Divide using synthetic division $$ ( x^{3}+2x^{2}-4x+8 ) \div ( x+2 ) $$
Answer
The synthetic division table is:
$$ \begin{array}{c|rrrr}-2&1&2&-4&8\\& & -2& 0& \color{black}{8} \\ \hline &\color{blue}{1}&\color{blue}{0}&\color{blue}{-4}&\color{orangered}{16} \end{array} $$The solution is:
$$ \frac{ x^{3}+2x^{2}-4x+8 }{ x+2 } = \color{blue}{x^{2}-4} ~+~ \frac{ \color{red}{ 16 } }{ x+2 } $$Explanation
Step 1 : Write down the coefficients of the dividend into division table. Put the zero from $ x + 2 = 0 $ ( $ x = \color{blue}{ -2 } $ ) at the left.
$$ \begin{array}{c|rrrr}\color{blue}{-2}&1&2&-4&8\\& & & & \\ \hline &&&& \end{array} $$Step 1 : Bring down the leading coefficient to the bottom row.
$$ \begin{array}{c|rrrr}-2&\color{orangered}{ 1 }&2&-4&8\\& & & & \\ \hline &\color{orangered}{1}&&& \end{array} $$Step 2 : Multiply by the number on the left, and carry the result into the next column: $ \color{blue}{ -2 } \cdot \color{blue}{ 1 } = \color{blue}{ -2 } $.

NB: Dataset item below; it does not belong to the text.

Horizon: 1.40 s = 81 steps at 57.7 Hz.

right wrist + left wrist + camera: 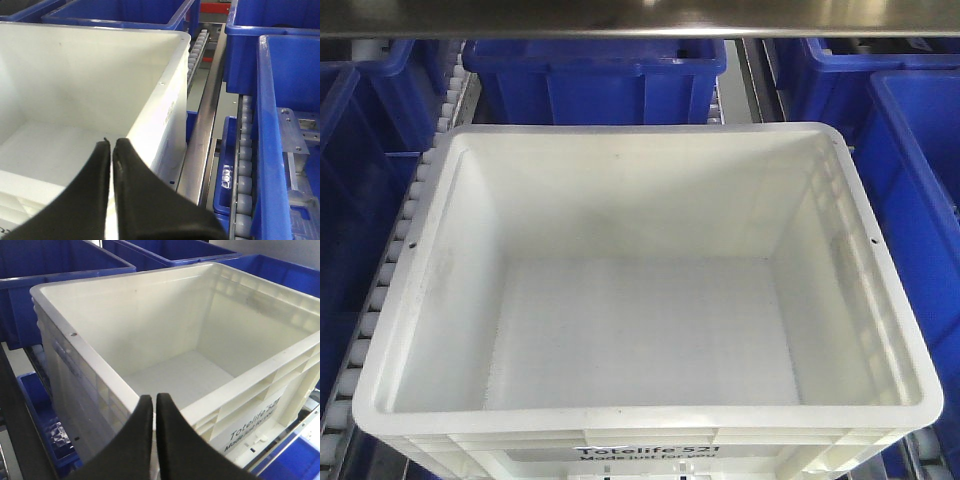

$$ \begin{array}{c|rrrr}\color{blue}{-2}&1&2&-4&8\\& & \color{blue}{-2} & & \\ \hline &\color{blue}{1}&&& \end{array} $$Step 3 : Add down last column: $ \color{orangered}{ 2 } + \color{orangered}{ \left( -2 \right) } = \color{orangered}{ 0 } $
$$ \begin{array}{c|rrrr}-2&1&\color{orangered}{ 2 }&-4&8\\& & \color{orangered}{-2} & & \\ \hline &1&\color{orangered}{0}&& \end{array} $$Step 4 : Multiply by the number on the left, and carry the result into the next column: $ \color{blue}{ -2 } \cdot \color{blue}{ 0 } = \color{blue}{ 0 } $.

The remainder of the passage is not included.